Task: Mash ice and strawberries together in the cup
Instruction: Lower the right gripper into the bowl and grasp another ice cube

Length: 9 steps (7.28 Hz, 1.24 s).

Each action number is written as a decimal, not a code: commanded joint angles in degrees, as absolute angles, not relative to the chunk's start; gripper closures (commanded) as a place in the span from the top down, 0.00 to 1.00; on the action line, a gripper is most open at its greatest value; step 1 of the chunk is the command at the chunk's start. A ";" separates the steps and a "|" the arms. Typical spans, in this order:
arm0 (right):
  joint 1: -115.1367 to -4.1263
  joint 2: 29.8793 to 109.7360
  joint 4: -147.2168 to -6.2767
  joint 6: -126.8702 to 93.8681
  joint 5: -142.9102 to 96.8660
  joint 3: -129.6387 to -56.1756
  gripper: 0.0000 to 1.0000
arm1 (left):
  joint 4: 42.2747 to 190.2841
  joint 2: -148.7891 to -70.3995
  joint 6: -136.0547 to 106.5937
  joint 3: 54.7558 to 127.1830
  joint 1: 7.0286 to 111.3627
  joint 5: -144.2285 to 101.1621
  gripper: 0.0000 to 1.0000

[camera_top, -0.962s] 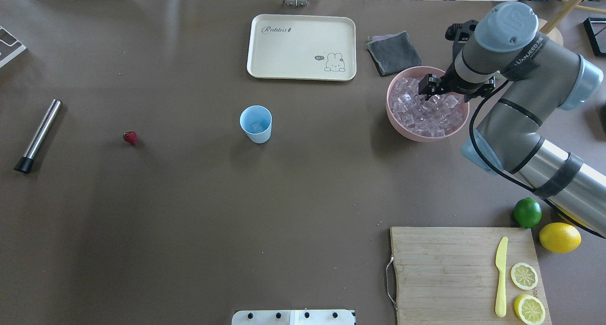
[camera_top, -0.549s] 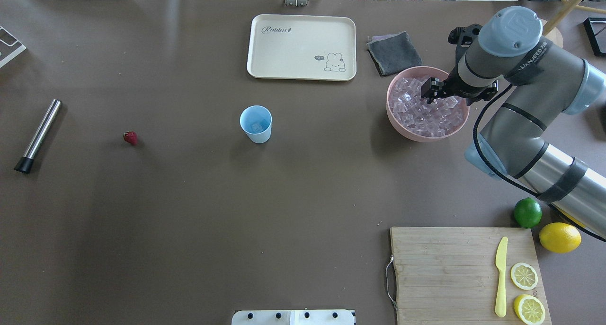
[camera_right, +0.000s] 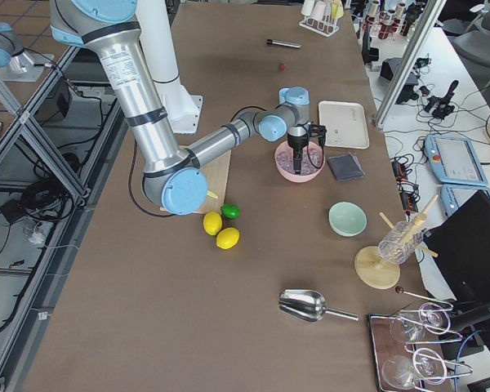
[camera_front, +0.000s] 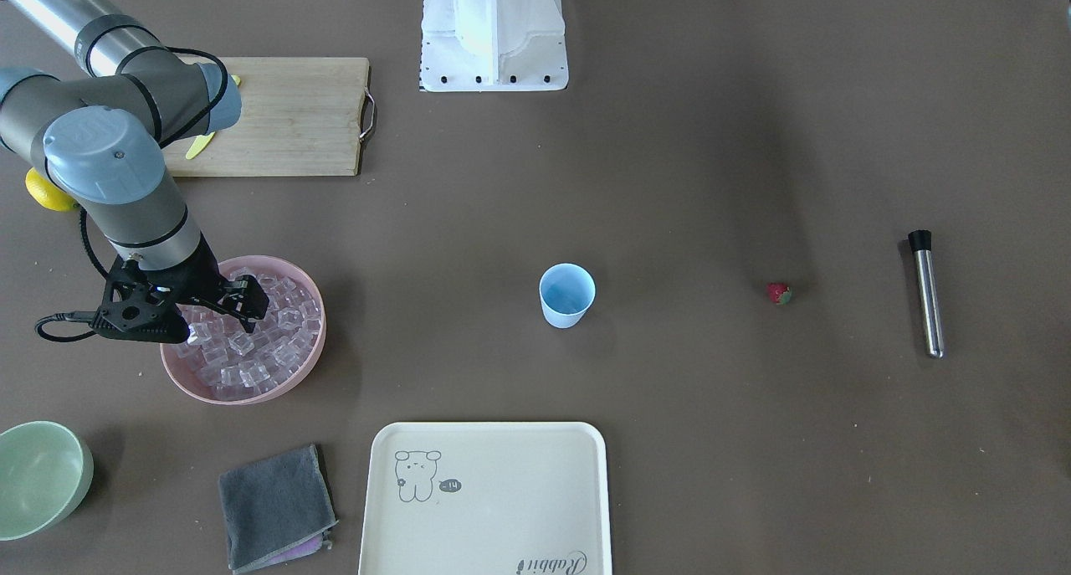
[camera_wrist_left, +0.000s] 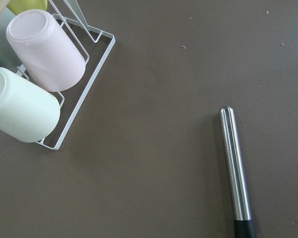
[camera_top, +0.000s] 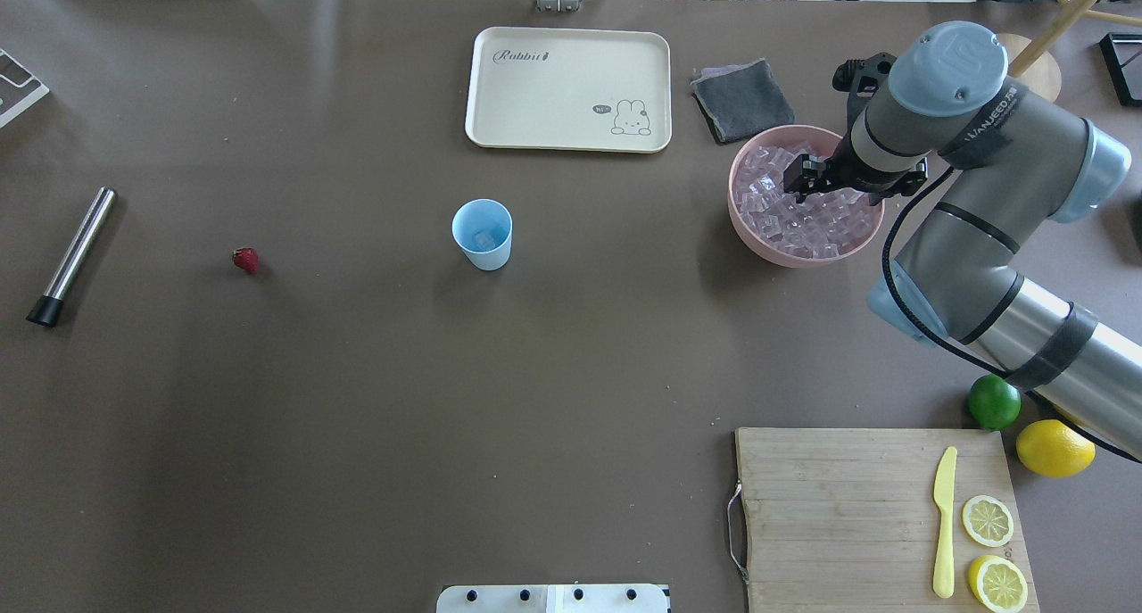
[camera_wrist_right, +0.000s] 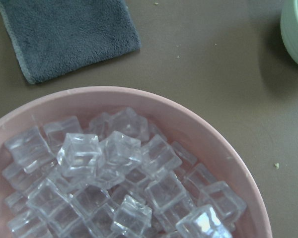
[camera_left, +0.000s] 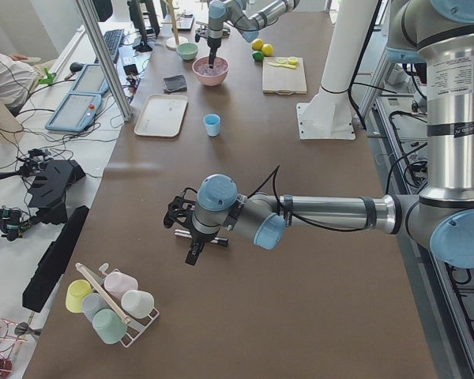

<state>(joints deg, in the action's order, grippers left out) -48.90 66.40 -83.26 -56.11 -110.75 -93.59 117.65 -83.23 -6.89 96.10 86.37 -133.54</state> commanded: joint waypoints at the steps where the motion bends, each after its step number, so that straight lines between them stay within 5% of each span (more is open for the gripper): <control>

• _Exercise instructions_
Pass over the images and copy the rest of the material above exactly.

• _Task solution_
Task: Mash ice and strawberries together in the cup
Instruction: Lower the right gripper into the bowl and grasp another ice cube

Length: 9 steps (7.28 Hz, 1.24 s).

Each action number is written as a decimal, not a code: commanded joint angles in degrees, as absolute angles, not relative to the chunk's start; gripper closures (commanded) as a place in the span from the top down, 0.00 to 1.00; on the action line, a gripper is most open at its greatest value; step 1 of the chunk is the command at the chunk's start. A ";" separates the steps and a "|" the arms. Typical spans, in this order:
arm0 (right):
  joint 1: -115.1367 to -4.1263
  joint 2: 29.8793 to 109.7360
  joint 4: -147.2168 to -6.2767
  joint 6: -126.8702 to 93.8681
  joint 5: -142.9102 to 96.8660
  joint 3: -129.6387 to -56.1756
  gripper: 0.0000 to 1.0000
arm1 (left):
  joint 4: 42.2747 to 190.2841
  joint 2: -148.7891 to -70.3995
  joint 6: -136.0547 to 106.5937
  joint 3: 54.7558 to 127.1830
  joint 1: 7.0286 to 111.3627
  joint 5: -144.2285 to 101.1621
  gripper: 0.0000 to 1.0000

[camera_top, -0.962s] 
[camera_top, -0.549s] 
[camera_right, +0.000s] 
[camera_front, +0.000s] 
[camera_wrist_left, +0.000s] 
[camera_top, +0.000s] 
[camera_wrist_right, +0.000s] 
[camera_left, +0.000s] 

<state>(joints deg, in the action's order, grippers left out) -48.90 66.40 -83.26 -56.11 -110.75 -93.59 117.65 -83.23 -6.89 96.10 86.37 -133.54</state> commanded: joint waypoints at the steps where the motion bends, each after its step number, so that straight lines between them stay within 5% of each span (more is open for the gripper): <control>

This response is complete, and nothing else is pending.